USALは中長期的な市場拡大が見込まれる「半導体関連」と「環境分野」における分析/解析の機能、サービスを強化する。
大日本印刷(DNP)とUBEの共同出資会社であるUBE科学分析センター(USAL)は2025年3月24日、中長期的な市場拡大が見込まれる「半導体関連」と「環境分野」における分析/解析の機能、サービスを強化すると発表した。
USALはこれまでnmスケールの構造解析に力を入れてきた。一例を挙げると、燃料電池材料の微細構造がデバイスの性能に貢献することを明らかにした。
構造解析の経験を大規模集積回路(LSI)の微細化や複雑な3次元構造化の流れに応用するため、nmスケールでの観察に使用する断面試料作製(前処理)を高効率で行える装置を導入。USAL独自の分析/解析技術と新たな前処理技術を掛け合わせ、半導体デバイスの3次元構造の評価を行うことで、顧客の製品/技術開発の加速を支援する。
また、材料分析の豊富な経験を基に、半導体プロセスに使用するめっき液、フォトレジスト、研磨液、フィルムなどのさまざまな材料の分析に関して、ソリューション型のビジネスを展開。施設に関しても、DNPグループの情報セキュリティ関連のノウハウを導入し、メーカー各社がより安心して依頼できる体制に刷新する。
USALは、持続可能な社会の実現に向けた一環として、環境分野への分析サービスを強化。例えば、サーキュラーエコノミー実現のためのリサイクル素材や、カーボンニュートラルを後押しするカーボンリサイクルにおけるCO2分離回収領域で分析/評価を強化する。
さらなるリサイクル素材の活用に向け、品質のバラツキや性能の劣化に関して、分子レベルからミクロな構造まで総合的に分析/解析し、課題の解決策を提案。これによりリサイクル素材をより広い用途で、より使いやすくなるようにユーザーを支援する。
地球温暖化防止のため、大気中のCO2や工場などから排出されたCO2を分離回収し、地中に貯留する手法などが注目されている。USALは、CO2分離回収に用いる材料に対し、さまざまな環境での応用を想定した基礎評価を提供する。さらなる技術深耕や基礎評価のラインアップを拡充し、分離回収の素材、デバイス、プラント設計につながる物性データの提供を目指す。これらの知見/ノウハウを通じてUSALは、CO2分離回収における分析/解析のデファクトスタンダードを構築していく。

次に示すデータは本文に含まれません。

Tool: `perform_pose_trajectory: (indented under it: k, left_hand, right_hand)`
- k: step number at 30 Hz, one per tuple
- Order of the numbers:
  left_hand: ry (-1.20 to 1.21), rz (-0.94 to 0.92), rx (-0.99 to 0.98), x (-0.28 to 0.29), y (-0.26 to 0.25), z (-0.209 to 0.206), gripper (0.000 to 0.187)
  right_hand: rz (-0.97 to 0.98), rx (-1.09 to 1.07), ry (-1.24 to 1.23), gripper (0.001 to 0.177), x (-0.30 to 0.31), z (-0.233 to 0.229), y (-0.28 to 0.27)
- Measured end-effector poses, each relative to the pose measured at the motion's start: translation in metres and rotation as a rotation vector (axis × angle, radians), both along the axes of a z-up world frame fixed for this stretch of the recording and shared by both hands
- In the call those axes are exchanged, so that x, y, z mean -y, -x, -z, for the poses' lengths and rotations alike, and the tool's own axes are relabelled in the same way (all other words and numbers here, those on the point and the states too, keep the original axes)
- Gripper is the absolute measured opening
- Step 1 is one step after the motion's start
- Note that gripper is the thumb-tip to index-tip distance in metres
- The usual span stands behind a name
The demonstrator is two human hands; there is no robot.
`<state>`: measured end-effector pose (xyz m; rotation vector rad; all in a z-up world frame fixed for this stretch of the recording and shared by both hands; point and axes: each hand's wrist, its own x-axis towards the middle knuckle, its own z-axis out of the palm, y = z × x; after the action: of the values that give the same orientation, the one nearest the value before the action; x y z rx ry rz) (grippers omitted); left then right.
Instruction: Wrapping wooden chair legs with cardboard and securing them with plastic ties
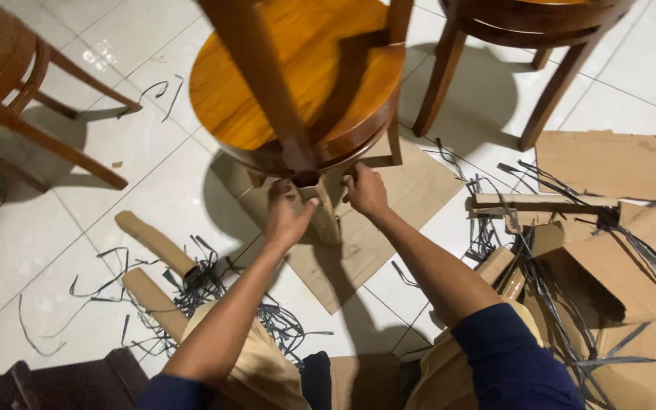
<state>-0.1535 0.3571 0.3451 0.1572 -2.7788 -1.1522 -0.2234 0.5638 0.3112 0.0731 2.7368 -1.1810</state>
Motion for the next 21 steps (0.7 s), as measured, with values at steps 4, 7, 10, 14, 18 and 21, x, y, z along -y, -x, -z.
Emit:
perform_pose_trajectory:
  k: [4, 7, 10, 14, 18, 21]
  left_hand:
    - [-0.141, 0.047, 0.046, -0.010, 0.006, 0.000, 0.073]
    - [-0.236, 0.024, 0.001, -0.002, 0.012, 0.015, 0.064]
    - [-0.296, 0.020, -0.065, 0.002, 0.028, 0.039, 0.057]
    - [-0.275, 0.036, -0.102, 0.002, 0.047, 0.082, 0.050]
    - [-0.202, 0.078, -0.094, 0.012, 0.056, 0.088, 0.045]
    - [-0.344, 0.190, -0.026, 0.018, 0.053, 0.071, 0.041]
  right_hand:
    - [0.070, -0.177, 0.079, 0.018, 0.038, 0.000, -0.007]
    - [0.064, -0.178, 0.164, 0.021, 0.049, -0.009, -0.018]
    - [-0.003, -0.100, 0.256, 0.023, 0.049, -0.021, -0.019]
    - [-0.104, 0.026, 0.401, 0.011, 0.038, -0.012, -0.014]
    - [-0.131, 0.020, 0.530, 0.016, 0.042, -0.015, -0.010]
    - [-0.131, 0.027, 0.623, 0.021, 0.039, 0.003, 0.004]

1987年に宇部興産(現:UBE)の研究開発部門から分析/評価グループが分離/独立して誕生した。有機、無機、各種材料の組成分析、構造解析、表面分析、形態観察、超微量分析、安全性評価などさまざまな分析、評価を自動車、エレクトロニクス、ライフサイエンスをはじめとする多様な業界で展開している。

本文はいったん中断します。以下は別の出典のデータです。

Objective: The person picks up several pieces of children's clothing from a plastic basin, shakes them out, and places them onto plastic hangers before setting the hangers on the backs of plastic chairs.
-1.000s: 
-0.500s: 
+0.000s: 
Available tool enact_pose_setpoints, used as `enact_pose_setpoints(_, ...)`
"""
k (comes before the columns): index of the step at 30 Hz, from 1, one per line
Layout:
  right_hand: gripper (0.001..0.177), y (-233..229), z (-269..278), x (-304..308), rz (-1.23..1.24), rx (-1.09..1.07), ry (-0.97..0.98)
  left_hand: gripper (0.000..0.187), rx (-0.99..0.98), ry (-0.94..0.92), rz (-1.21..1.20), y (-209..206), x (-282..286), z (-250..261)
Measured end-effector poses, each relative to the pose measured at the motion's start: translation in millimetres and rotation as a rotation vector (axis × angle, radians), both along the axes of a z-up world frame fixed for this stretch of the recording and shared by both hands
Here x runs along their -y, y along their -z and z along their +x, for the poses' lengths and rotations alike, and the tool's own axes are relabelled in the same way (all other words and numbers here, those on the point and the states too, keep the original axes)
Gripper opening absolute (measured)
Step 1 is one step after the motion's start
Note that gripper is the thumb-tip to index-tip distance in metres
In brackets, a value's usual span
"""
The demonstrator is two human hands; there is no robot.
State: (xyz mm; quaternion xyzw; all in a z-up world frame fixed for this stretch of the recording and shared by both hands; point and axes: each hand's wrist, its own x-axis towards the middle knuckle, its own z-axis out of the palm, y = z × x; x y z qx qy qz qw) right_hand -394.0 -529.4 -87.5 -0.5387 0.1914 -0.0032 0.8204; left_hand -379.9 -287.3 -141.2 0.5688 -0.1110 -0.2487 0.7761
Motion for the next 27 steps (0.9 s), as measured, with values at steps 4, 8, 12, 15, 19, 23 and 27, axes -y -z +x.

DNPがUSALの発行株式66.625%を取得することで、USALは2024年4月からDNPとUBEの共同運営となった。2025年4月1日に社名をDNP科学分析センターに変更するが、出資比率は維持する。UBEグループで培った素材分析/評価技術とDNPグループの加工技術という両社の強みの連動をさらに深め、素材開発から加工/製品化まで幅広い領域での課題解決を目指す。